Le chat s’est endormi

Je lui ai donné ma langue

Et cet écrit étrange

Des débuts de ma vie

Avec les animaux

Les projets de mes vieux

Confidences à mi mots

Pensées les yeux fermés.

Sans flonflons ni enflure

Entre rires et pleurs

Maintenant que les fleurs

Des fêtes de nos vies

Ne sont plus qu’avenir

Au passé aboli.

C’EST UNE LONGUE HISTOIRE

C’EST UNE LONGUE HISTOIRE

C’est une longue histoire. Anachronique, approximative, exemplaire, singulière, embrouillée, intranquille, incompréhensible ; elle est dans la main de celui qui l’écrit, à la lettre, la lie, dans le même temps, à mille manières qu’il a eu de se la raconter, en la lisant, comme si c’était la sienne, sur bien des livres inépuisables, inachevés ; en l’écoutant, cette longue, très longue histoire, dans bien des voix de plein vent, des comptines d’écoliers, des discours raffinés, des poèmes qui nous emportent dans la mémoire de nos oublis…
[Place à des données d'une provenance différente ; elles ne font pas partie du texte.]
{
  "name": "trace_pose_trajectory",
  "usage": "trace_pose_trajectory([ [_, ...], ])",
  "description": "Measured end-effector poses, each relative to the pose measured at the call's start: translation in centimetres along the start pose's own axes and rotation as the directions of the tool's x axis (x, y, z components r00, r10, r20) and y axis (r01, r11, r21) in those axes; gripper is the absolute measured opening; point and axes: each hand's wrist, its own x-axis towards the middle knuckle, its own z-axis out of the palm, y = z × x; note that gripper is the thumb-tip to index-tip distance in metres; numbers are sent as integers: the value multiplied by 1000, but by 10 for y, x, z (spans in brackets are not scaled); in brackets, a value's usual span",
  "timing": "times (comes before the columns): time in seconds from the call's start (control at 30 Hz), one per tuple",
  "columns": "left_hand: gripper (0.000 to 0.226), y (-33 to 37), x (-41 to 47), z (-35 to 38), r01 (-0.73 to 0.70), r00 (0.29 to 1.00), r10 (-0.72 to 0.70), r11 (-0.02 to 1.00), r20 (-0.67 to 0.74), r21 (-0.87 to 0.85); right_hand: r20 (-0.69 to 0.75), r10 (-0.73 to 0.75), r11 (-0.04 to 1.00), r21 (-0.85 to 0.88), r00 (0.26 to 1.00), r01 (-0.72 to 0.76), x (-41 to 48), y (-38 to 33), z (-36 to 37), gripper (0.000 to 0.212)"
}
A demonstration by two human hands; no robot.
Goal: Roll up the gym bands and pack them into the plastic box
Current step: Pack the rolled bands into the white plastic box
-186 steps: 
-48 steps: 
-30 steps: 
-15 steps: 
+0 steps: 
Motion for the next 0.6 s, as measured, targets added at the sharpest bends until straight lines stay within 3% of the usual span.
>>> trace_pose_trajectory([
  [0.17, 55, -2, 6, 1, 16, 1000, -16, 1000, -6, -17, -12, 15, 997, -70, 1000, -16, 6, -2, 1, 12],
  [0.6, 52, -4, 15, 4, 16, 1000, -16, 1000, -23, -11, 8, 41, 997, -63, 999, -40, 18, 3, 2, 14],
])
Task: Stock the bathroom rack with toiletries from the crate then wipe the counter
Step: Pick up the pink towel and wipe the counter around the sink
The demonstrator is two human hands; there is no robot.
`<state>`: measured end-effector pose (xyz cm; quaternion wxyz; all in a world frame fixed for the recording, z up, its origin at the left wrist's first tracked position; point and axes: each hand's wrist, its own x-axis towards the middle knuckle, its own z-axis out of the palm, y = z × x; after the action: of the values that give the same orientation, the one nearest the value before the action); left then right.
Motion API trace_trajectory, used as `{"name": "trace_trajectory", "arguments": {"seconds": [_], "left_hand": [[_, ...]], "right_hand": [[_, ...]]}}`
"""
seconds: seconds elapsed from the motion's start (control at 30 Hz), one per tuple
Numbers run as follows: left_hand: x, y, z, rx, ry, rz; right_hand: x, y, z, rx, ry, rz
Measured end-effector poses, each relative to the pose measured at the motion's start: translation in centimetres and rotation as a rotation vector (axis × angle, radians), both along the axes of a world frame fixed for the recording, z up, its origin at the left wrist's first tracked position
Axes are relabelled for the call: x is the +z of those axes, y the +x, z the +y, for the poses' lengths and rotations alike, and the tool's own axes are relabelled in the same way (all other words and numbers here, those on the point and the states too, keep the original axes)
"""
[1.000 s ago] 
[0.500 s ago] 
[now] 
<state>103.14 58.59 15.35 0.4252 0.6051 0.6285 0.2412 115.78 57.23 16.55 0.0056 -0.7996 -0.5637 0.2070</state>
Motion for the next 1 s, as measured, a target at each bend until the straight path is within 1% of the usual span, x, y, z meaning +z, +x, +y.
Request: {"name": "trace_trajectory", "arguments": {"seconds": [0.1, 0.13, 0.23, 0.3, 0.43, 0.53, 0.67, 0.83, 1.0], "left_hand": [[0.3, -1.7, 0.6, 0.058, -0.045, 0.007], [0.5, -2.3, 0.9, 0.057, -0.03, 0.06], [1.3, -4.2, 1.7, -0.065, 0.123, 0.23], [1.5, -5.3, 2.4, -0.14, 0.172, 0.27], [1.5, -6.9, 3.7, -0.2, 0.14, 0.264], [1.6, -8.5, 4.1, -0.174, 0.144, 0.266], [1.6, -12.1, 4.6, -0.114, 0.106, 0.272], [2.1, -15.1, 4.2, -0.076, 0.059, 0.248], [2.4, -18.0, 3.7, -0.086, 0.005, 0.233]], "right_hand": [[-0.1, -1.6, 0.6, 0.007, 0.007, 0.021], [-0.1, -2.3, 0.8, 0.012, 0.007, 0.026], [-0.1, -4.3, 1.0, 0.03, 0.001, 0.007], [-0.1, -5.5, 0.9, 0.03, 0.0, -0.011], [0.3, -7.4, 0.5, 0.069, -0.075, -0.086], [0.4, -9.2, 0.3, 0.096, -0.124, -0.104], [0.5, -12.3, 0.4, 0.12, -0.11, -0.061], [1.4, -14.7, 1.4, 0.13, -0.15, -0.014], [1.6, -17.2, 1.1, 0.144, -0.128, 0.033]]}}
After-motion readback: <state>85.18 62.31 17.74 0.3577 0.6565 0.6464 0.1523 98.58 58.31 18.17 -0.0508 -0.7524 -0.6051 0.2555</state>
C’est ma propre histoire. J’y aiguise ma plume, au sens propre, depuis belle lurette, passages à l’acte quotidiens, sans plan, mais non sans attention particulière, sans lecteur, mais non sans souci de laisser libre cours à la vie qui va, qui passe, miroite, joue, jouit…et meurt. Amour, amor, la mort y mord.

C’est l’histoire banale d’une vie minuscule, mais écrite par celui-là même, qui, la désignant ainsi, s’en échappe, en rajoute, la diversifie ; rythmes et rimes, le plus souvent, dans la forme que déploient ses poèmes ; monologue pluriel où se mêlent le jeu jouissif du je et du tu, de l’il et de l’elle, du nous qui dénoue ; art d’exécution, dont on lance les flèches, qui jamais n’atteignent leur blanc, cette page sans cesse recommencée, que l’on croit naïvement faire vibrer, mais qui souvent se glace si on prend le temps de relecture.

C’est une drôle d’histoire quand même ; quand, même si, l’écrire ainsi tient du tourbillon, d’un attrait pour le changement de perspective, les hasards d’infimes découvertes par dissociation d’idées, petites équivoques par sauts et gambades que l’on ne sait sur quel pied danser. Une drôle d’histoire, issue d’un « drôle », un fils unique de petits paysans de l’Ariège, quand le mot « paysan » recouvrait encore un sens.

C’est une histoire criblée de silences et de citations sans guillemets, portée par le plaisir de ce tissage, pièce à pièce, d’une vie qui, comme dit le romancier, a coulé ; image du ruisseau devenu rivière, puis jeté dans ce fleuve qui, quel que soient ses méandres, atteint un jour, une heure, cette mer du mourir.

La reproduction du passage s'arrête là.